The Association Between Rheumatic Disease Therapies and Cardiovascular Outcomes in People with HIV-A Retrospective Cohort Study.

Abstract

Introduction: Inflammation is a significant contributor to cardiovascular disease (CVD) in people with HIV (PWH), who face twice the risk of CVD compared to the general population. The presence of co-existing rheumatic disease (RD) may further exacerbate inflammation and increase the incidence of CVD events in this population. Methods: We conducted a retrospective cohort study using electronic health record (EHR) data from the Veterans Affairs Medical Center in Atlanta, covering the period from 2000 to 2019. A total of 5000 patients aged 20-87 years who were diagnosed with HIV and receiving care at the Atlanta VAMC between 2000 and 2019 were eligible for this analysis. This study included 3930 veterans with HIV and assessed the impact of rheumatic disease therapies (RDTs) on CVD outcomes.

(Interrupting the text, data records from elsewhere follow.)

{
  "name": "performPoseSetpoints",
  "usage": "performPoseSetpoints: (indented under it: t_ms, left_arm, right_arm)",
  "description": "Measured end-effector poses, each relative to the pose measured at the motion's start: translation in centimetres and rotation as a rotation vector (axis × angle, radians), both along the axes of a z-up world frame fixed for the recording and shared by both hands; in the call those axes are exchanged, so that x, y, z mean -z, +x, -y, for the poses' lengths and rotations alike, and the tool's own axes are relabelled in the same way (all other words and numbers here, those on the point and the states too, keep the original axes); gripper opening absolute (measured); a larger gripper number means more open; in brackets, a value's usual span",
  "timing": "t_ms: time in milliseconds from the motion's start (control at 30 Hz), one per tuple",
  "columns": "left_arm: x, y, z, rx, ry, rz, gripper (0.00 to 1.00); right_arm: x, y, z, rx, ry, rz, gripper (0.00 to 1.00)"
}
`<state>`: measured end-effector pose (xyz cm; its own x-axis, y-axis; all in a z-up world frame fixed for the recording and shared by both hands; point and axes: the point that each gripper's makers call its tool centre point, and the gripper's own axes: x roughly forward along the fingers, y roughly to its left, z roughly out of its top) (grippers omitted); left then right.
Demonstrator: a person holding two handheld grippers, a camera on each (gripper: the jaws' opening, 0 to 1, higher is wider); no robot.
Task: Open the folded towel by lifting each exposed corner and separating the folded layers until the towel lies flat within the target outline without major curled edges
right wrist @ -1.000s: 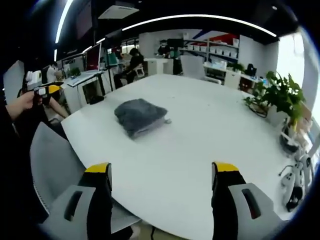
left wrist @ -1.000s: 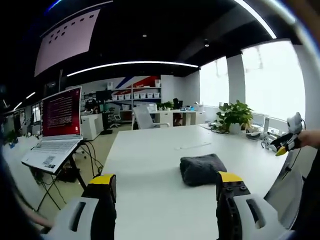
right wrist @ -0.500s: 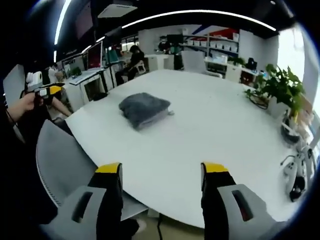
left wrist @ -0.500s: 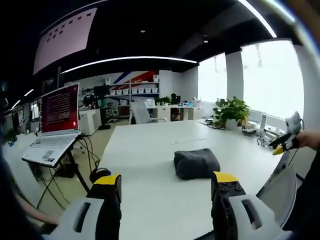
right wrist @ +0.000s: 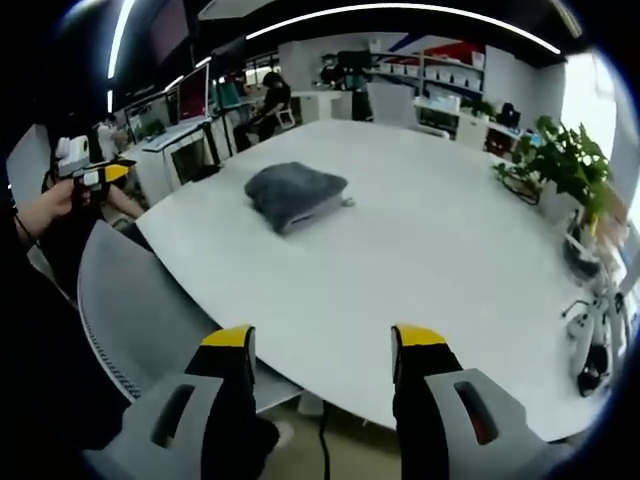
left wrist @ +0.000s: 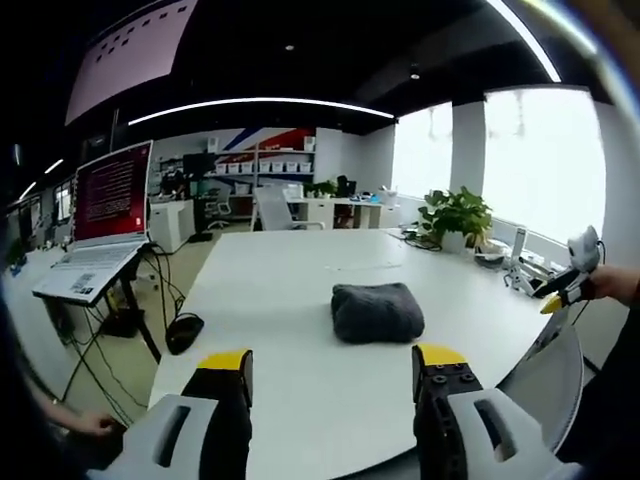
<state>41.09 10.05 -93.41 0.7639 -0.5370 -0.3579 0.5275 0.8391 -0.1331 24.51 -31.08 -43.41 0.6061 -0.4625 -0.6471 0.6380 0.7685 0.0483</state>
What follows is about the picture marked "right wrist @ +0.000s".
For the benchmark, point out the person's left hand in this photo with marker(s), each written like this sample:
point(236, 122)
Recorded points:
point(50, 207)

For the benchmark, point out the storage shelf with white boxes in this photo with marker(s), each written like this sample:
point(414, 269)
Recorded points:
point(430, 70)

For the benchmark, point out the grey towel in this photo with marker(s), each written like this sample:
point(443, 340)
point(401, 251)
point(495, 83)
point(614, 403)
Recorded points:
point(295, 192)

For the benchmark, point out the grey chair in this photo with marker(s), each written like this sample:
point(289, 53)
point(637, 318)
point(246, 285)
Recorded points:
point(145, 310)

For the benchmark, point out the white side desk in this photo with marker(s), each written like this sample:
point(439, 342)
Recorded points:
point(175, 155)

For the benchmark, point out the green potted plant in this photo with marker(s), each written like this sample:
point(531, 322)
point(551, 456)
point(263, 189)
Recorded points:
point(565, 160)

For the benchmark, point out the curved ceiling light strip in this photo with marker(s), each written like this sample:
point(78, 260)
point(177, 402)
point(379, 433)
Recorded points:
point(400, 12)

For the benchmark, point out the red screen monitor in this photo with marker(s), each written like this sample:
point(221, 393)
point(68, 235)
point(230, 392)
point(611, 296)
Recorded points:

The primary outcome was the first occurrence of a CVD event. Results: Rheumatic disease was significantly associated with an increased risk of CVD events (OR = 2.67; p < 0.001). Additionally, exposure to multiple RDTs (aHR = 2.121, p = 0.047), NSAIDs (aHR = 1.694, p = 0.003), glucocorticoids (aHR = 2.332, p < 0.0001), and hypouricemic agents and colchicine (aHR = 3.445, p < 0.0001) were all significantly associated with increased CVD events. Conclusions: The co-existence of HIV infection and rheumatic disease, along with the use of RDTs, may amplify the risk of CVD events in PWH. These findings underscore the need for further investigation into the relationship between RD, RDTs, and CVD risk in larger, controlled studies, given the potential implications for treatment decisions in this patient population. A limitation of our study is that due to its retrospective design, we could not examine the impact of the sequential use of RDT groups and RD severity on CVD events.